● About this exercise:
The listing below has to be output exactly as given, less its pictures.

===== Data

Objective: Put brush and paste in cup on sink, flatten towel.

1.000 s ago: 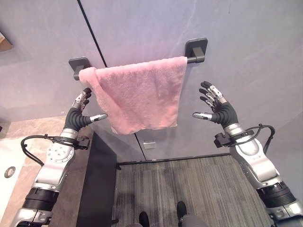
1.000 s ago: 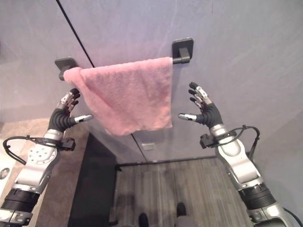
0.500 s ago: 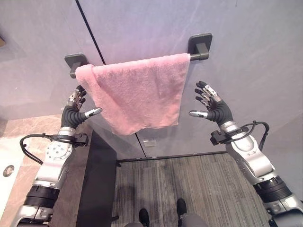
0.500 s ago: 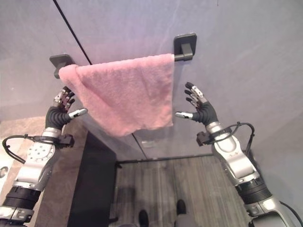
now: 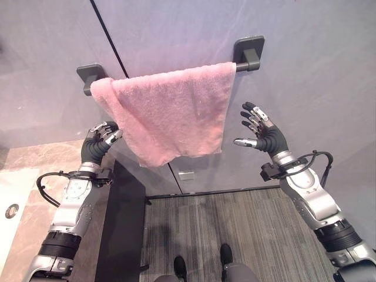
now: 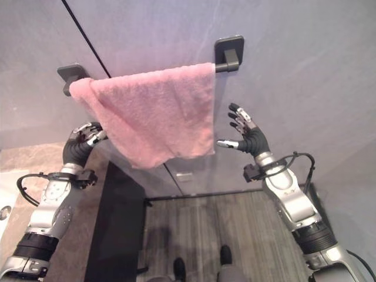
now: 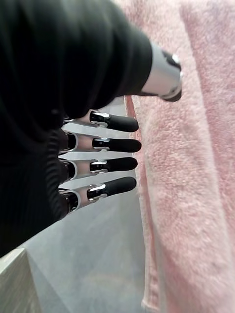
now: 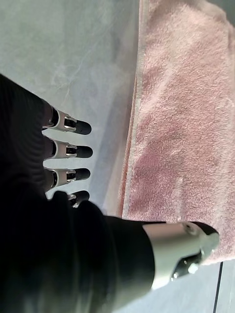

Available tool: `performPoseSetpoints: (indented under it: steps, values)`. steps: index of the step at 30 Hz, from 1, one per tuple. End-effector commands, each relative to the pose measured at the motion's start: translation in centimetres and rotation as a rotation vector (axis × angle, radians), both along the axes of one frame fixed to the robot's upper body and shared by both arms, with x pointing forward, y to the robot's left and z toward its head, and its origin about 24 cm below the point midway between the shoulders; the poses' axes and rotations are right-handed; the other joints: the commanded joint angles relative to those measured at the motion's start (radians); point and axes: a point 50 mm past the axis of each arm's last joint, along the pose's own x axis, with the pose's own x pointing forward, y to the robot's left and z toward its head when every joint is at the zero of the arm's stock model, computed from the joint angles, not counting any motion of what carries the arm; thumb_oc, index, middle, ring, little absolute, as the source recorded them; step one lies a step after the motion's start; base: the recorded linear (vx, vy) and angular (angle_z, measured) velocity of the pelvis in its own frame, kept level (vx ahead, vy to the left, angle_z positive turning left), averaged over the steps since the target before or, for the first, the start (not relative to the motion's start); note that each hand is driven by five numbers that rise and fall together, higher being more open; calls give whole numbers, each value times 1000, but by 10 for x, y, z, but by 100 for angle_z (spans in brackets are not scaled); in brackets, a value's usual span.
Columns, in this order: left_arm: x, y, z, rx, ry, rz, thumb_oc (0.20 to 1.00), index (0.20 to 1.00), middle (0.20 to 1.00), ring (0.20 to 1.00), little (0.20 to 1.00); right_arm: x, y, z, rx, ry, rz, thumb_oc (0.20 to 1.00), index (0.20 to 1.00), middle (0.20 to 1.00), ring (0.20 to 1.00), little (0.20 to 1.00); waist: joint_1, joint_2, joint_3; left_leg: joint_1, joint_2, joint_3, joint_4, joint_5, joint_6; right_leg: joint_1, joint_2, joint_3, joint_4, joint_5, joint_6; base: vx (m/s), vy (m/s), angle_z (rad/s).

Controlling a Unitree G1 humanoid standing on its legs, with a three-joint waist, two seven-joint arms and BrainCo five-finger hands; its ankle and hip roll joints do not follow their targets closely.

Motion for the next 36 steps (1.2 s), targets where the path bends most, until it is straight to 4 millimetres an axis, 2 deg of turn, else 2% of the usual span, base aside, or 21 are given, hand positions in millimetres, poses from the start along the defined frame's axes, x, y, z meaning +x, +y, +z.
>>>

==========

● Solution to the exercise:
Objective: Put brush and paste in cup on sink, flatten towel.

1.000 s ago: 
1.000 s ago: 
0.500 s ago: 
0.500 s ago: 
now: 
now: 
now: 
now: 

Available tool: `performPoseSetpoints: (indented under it: steps, values)`. steps: index of the step at 30 Hz, from 1, one per tuple. End-effector commands, each relative to the pose measured at the motion's start: translation in centimetres and rotation as a rotation vector (axis × angle, radians), both along the axes of one frame fixed to the robot's upper body and shared by both arms, with x pointing forward, y to the robot's left and z toward its head, and its origin about 24 cm below the point midway between the shoulders; the poses' axes and rotations are right-handed; the other joints: the commanded joint angles relative to those measured at the motion's start (radians); point and axes: a point 50 mm past the axis of each arm's last joint, along the pose's own x axis, with the pose's own x pointing forward, y to the robot's left and z toward its head when every joint is at the zero of the arm's stock model, computed from the joint angles, not counting any motion of what carries the arm; thumb_oc, index, middle, ring, little absolute, as the source recorded them; step one lies a step after the motion's start; base: the recorded linear (vx, vy) and angular (angle_z, measured) velocity of the pelvis in its own frame, kept level (vx ahead, vy to the left, angle_z positive turning left), averaged over the steps since the target before or, for the first, the start (not relative to the motion's start); note that each hand is driven by five numbers that rise and fall together, higher being more open; calls give whole numbers, each value times 1000, but by 10 for x, y, z, but by 100 for angle_z (spans in brackets are not scaled); in brackets, a value's usual span.
Columns, in this order: left_arm: x, y, z, rx, ry, rz, thumb_oc (0.20 to 1.00), index (0.20 to 1.00), middle (0.20 to 1.00), ring (0.20 to 1.00), little (0.20 to 1.00); right_arm: x, y, z, rx, ry, rz, thumb_oc (0.20 to 1.00), index (0.20 to 1.00), middle (0.20 to 1.00), ring (0.20 to 1.00), little (0.20 to 1.00); waist: joint_1, joint_2, joint_3; left_leg: joint_1, joint_2, joint_3, joint_4, joint_5, joint_6; right_leg: joint_1, joint_2, joint_3, joint_4, joint_5, joint_6; base: vx (m/s), vy (m/s), angle_z (rad/s).

Controlling a Unitree G1 humanoid standing on its legs, with a three-joint waist, two seven-joint arms and BrainCo five-finger hands; its ankle and hip roll joints do not follow their targets closely.

Motion for the next 36 steps (1.2 s), targets where the path bends most, until it is straight to 4 millimetres an axis, 2 deg of turn, else 2% of the usual span, base aside, or 21 are given, hand positions in millimetres, poses from the start along the defined frame's axes, x, y, z meaning +x, +y, +z.
>>>

The complete output has now been given.